Working data >>

◆ ◆ ◆ ◆ ◆

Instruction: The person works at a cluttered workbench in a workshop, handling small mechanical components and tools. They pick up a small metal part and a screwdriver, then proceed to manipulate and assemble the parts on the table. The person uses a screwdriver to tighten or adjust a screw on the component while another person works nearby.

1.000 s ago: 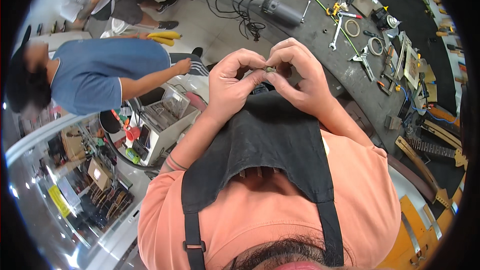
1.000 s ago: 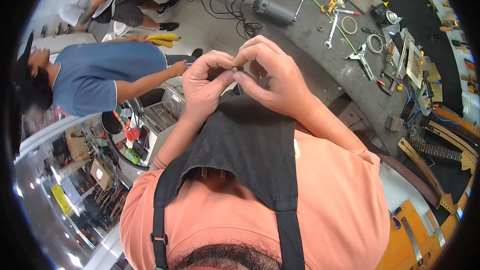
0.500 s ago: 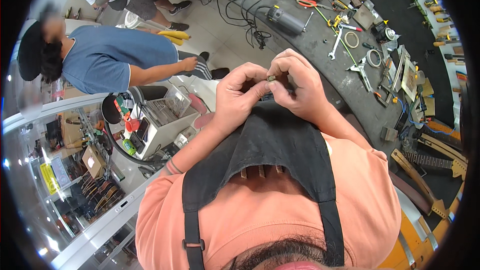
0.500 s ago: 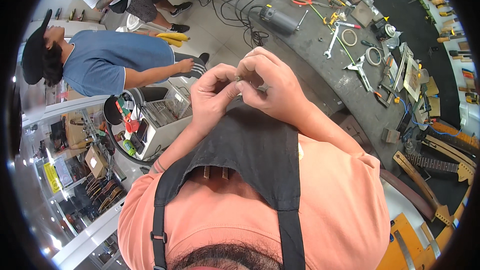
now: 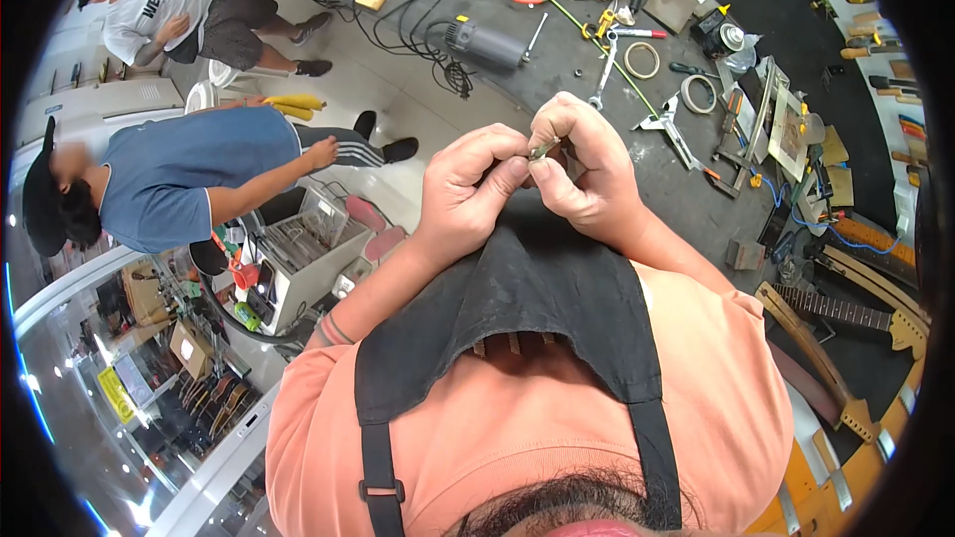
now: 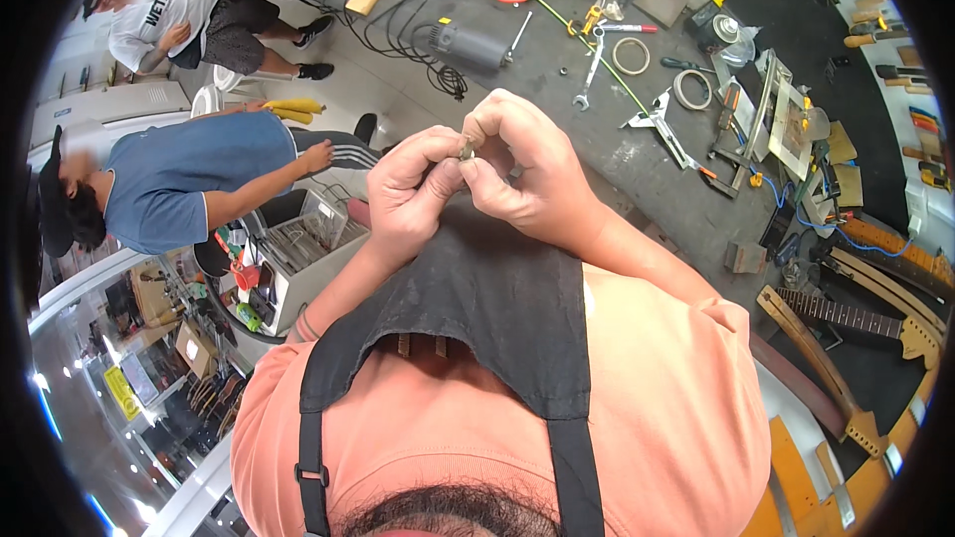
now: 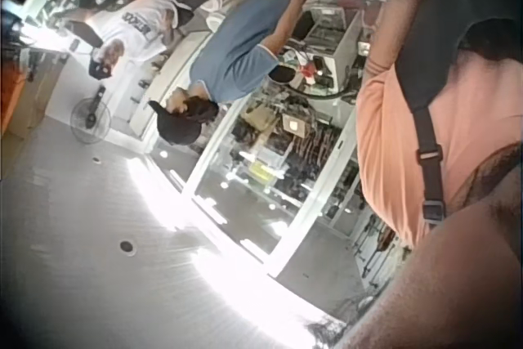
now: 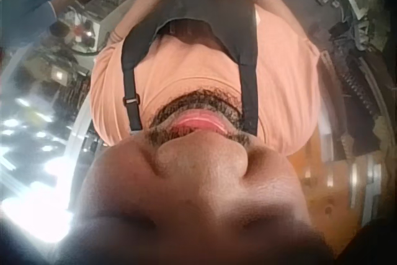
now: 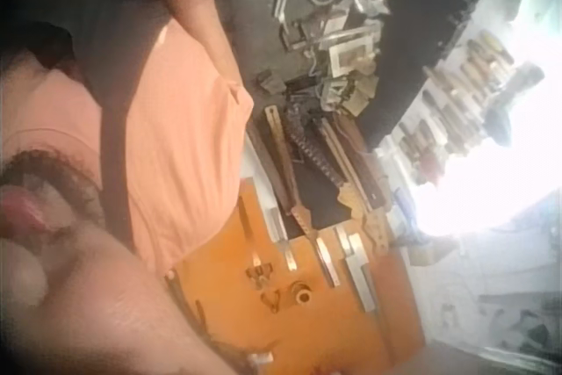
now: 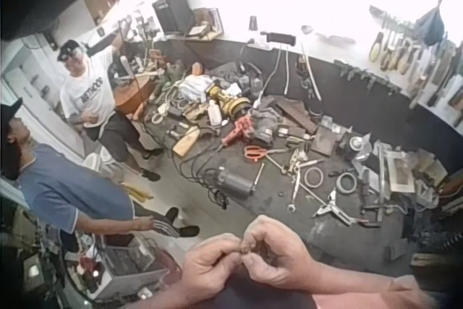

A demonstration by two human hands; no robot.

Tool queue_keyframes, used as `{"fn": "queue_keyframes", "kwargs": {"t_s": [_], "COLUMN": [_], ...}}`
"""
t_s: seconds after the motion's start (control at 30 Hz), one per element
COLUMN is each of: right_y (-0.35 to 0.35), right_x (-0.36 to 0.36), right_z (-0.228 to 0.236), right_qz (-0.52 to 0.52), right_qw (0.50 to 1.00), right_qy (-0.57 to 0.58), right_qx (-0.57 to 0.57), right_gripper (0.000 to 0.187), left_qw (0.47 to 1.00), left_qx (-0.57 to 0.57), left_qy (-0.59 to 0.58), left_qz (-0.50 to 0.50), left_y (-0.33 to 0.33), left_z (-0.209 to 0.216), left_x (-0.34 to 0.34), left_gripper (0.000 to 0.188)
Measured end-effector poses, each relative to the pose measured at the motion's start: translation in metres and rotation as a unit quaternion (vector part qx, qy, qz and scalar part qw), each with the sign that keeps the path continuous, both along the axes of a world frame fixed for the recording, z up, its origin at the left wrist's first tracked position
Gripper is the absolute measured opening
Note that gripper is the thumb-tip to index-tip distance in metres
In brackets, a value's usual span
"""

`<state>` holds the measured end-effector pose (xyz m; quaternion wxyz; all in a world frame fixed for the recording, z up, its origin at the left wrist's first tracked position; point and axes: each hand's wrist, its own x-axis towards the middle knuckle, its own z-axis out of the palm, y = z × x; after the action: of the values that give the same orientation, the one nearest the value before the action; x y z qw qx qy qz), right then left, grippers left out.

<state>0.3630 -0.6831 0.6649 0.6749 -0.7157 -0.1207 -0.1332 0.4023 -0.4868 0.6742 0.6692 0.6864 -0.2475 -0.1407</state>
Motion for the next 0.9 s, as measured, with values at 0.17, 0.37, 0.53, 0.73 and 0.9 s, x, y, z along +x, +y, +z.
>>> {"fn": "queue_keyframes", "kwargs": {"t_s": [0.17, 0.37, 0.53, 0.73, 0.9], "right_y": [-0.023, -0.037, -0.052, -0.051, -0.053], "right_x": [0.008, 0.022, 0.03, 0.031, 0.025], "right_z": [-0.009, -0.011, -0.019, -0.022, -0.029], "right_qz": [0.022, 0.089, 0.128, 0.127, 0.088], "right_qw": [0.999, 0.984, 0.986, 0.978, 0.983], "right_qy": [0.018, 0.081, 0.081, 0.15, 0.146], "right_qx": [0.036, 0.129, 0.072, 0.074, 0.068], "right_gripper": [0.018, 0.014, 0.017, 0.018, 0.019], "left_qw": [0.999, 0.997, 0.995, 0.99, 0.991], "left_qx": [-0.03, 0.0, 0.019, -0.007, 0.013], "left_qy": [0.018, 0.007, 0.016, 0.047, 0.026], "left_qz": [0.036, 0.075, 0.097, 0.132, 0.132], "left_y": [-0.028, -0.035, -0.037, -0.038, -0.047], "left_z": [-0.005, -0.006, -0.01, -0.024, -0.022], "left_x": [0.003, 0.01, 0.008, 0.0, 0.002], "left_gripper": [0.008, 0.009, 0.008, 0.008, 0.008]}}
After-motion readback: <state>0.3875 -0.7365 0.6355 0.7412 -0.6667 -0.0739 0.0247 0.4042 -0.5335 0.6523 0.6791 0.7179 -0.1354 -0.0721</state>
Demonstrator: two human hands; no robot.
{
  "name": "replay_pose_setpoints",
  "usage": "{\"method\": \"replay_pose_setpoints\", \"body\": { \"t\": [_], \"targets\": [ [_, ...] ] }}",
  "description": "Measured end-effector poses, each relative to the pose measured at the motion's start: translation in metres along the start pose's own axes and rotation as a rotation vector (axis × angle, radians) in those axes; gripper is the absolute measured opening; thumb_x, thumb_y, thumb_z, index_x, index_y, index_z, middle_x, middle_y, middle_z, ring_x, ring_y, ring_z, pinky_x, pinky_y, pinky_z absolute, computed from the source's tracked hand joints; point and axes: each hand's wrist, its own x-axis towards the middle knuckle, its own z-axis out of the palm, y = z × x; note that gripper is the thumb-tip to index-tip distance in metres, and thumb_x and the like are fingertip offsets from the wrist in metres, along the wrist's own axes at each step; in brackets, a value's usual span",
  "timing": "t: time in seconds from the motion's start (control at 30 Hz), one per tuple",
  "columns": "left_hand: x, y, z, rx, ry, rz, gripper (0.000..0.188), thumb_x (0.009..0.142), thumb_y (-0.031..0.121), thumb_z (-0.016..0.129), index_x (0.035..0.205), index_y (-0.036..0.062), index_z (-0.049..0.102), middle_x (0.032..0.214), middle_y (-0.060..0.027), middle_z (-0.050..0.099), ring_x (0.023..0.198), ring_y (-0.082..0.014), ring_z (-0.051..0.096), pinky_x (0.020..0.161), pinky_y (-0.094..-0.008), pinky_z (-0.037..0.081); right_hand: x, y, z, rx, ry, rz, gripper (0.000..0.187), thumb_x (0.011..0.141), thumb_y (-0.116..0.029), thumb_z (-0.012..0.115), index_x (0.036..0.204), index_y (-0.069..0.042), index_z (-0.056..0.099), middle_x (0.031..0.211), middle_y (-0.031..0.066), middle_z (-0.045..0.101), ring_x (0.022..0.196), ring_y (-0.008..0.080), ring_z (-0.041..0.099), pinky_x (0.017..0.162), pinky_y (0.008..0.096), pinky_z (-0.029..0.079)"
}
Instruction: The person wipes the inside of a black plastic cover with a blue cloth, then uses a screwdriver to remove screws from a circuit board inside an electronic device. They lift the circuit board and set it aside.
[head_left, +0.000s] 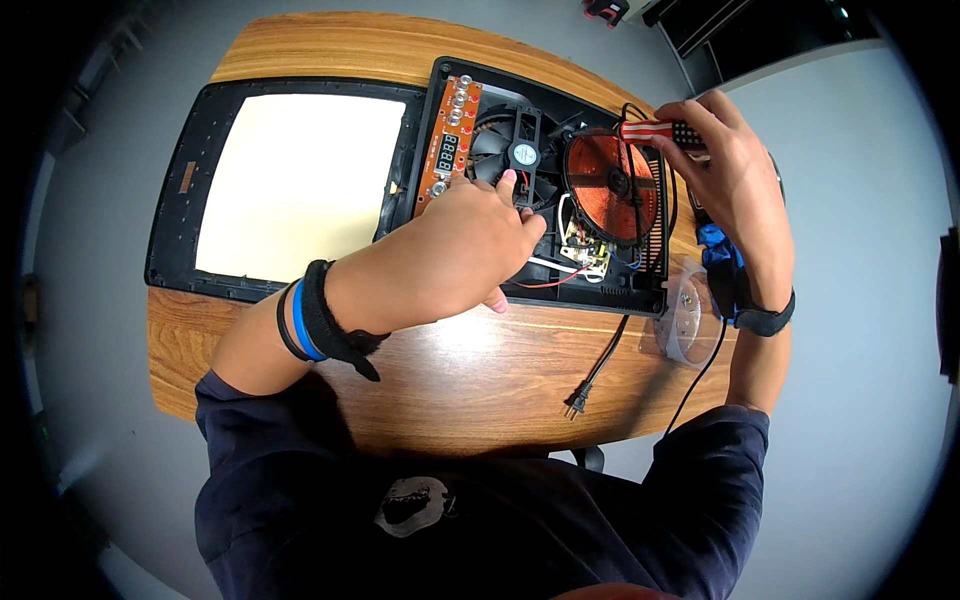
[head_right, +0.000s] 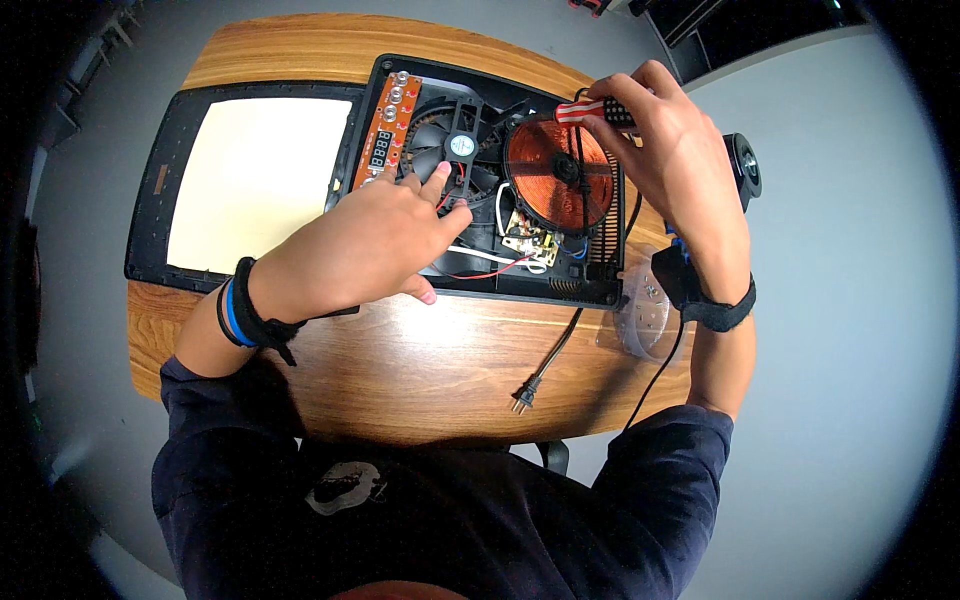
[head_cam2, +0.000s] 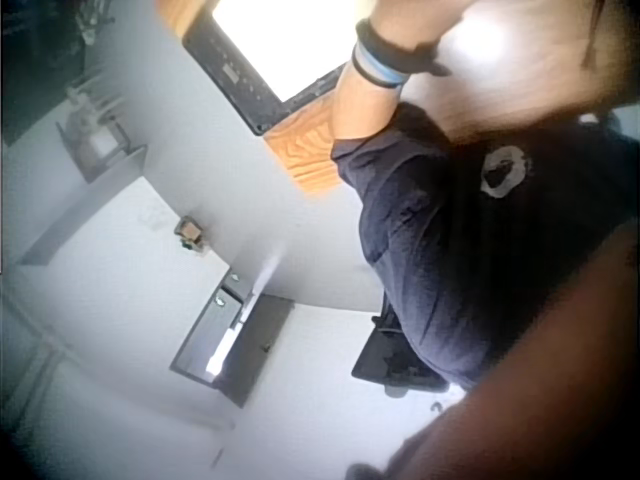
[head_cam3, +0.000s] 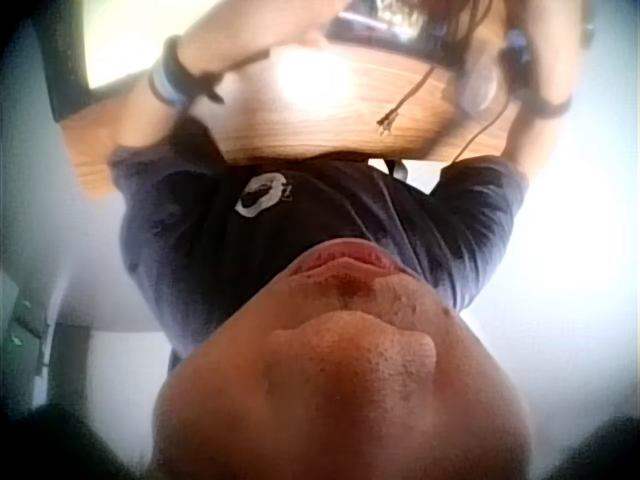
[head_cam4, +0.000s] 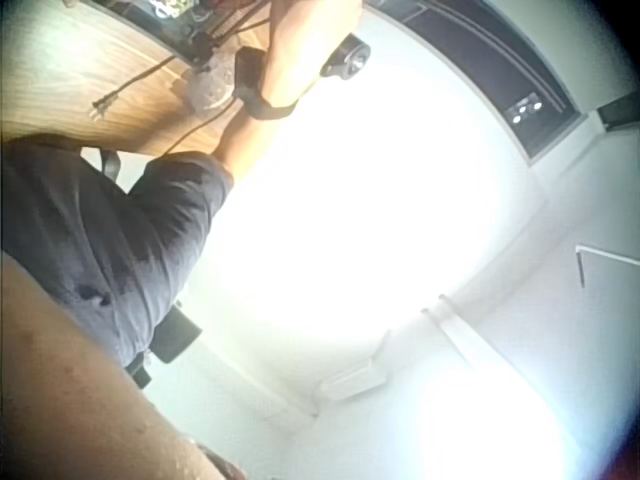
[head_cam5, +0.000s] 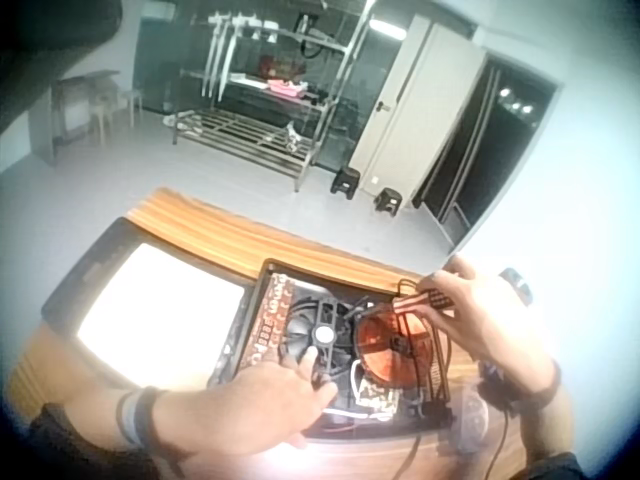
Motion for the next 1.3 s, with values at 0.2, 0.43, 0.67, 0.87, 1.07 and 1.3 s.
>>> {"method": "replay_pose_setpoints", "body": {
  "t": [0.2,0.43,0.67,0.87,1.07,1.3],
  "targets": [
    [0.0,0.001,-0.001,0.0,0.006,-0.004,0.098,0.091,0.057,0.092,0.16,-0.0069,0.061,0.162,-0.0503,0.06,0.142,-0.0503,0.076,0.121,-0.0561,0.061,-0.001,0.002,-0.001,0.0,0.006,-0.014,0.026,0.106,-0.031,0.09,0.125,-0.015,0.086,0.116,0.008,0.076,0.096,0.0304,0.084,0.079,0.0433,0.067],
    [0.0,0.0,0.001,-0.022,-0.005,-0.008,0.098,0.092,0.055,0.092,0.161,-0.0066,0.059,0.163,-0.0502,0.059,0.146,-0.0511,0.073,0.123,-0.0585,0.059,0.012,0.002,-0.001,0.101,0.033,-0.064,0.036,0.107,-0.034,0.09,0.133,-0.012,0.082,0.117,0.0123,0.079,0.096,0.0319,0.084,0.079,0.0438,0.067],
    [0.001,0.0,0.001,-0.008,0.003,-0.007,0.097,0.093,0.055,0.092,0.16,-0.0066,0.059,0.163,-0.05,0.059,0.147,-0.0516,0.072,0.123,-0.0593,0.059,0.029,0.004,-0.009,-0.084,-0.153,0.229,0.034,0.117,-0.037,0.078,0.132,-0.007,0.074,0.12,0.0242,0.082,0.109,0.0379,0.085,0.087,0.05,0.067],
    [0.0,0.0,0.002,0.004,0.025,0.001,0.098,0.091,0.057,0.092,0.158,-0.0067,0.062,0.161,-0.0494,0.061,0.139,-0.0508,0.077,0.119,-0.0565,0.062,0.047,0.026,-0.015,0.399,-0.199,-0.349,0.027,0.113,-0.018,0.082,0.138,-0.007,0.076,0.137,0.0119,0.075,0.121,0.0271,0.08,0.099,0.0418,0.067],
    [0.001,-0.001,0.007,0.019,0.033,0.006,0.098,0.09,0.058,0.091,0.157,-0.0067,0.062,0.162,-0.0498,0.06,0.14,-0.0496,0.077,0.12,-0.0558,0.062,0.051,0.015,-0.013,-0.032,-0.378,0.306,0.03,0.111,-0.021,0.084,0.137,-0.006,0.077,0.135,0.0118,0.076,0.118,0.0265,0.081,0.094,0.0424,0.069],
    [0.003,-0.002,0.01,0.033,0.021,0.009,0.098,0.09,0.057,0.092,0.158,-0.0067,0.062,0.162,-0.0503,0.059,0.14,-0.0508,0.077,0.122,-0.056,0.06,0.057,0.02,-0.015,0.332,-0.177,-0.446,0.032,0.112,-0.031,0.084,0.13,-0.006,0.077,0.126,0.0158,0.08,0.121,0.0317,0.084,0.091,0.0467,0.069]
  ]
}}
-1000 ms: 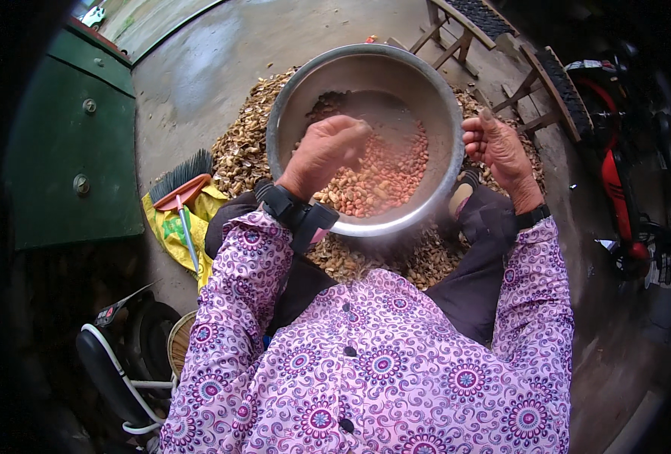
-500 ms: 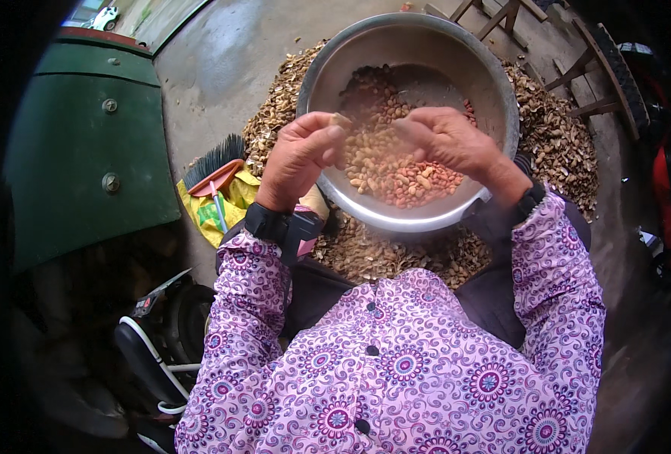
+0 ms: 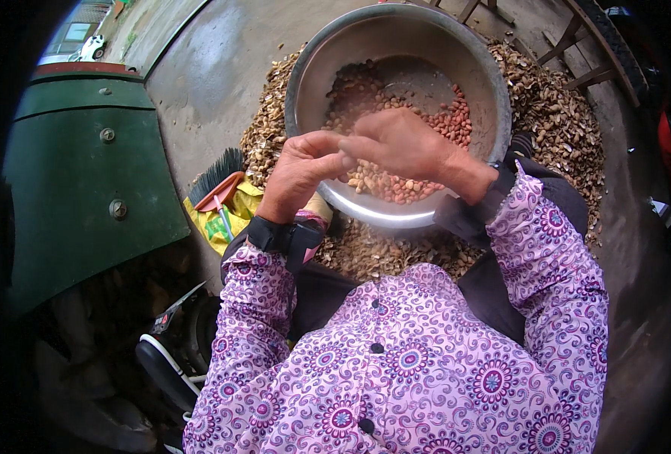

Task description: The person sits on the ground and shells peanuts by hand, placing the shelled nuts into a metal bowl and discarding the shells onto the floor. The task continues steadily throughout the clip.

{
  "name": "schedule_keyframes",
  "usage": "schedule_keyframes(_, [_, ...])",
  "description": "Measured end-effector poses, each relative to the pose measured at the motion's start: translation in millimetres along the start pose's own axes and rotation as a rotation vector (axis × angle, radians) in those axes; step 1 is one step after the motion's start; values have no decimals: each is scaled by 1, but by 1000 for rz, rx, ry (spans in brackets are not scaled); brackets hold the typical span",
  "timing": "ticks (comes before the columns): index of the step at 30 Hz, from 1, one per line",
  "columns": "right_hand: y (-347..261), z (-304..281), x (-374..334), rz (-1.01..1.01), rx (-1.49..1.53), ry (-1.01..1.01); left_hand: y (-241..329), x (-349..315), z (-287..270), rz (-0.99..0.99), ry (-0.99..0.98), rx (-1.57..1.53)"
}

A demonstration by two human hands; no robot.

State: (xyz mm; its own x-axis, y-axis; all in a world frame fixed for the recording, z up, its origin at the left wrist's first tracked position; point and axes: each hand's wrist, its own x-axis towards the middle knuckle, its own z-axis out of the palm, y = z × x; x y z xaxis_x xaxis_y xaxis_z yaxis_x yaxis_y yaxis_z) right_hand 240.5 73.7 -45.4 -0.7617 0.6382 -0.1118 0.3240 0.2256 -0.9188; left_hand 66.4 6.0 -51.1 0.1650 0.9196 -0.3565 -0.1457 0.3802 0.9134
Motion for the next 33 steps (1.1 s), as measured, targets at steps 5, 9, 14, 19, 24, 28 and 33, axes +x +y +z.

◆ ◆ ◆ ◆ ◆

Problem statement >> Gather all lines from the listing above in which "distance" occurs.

Result of the task >>
Note that gripper is the thumb-tip to index-tip distance in metres
  "description": "Measured end-effector poses, each relative to the pose measured at the motion's start: translation in metres along the start pose's own axes and rotation as a rotation vector (axis × angle, radians) in those axes; gripper is the absolute measured opening; thumb_x, thumb_y, thumb_z, index_x, index_y, index_z, middle_x, middle_y, middle_z, ring_x, ring_y, ring_z, pinky_x, pinky_y, pinky_z absolute, computed from the source's tracked hand joints; point and axes: each hand's wrist, its own x-axis towards the middle knuckle, its own z-axis out of the palm, y = z × x; note that gripper is the thumb-tip to index-tip distance in metres, and thumb_x and the like are fingertip offsets from the wrist in metres, along the wrist's own axes at each step; in brackets, a value's usual span",

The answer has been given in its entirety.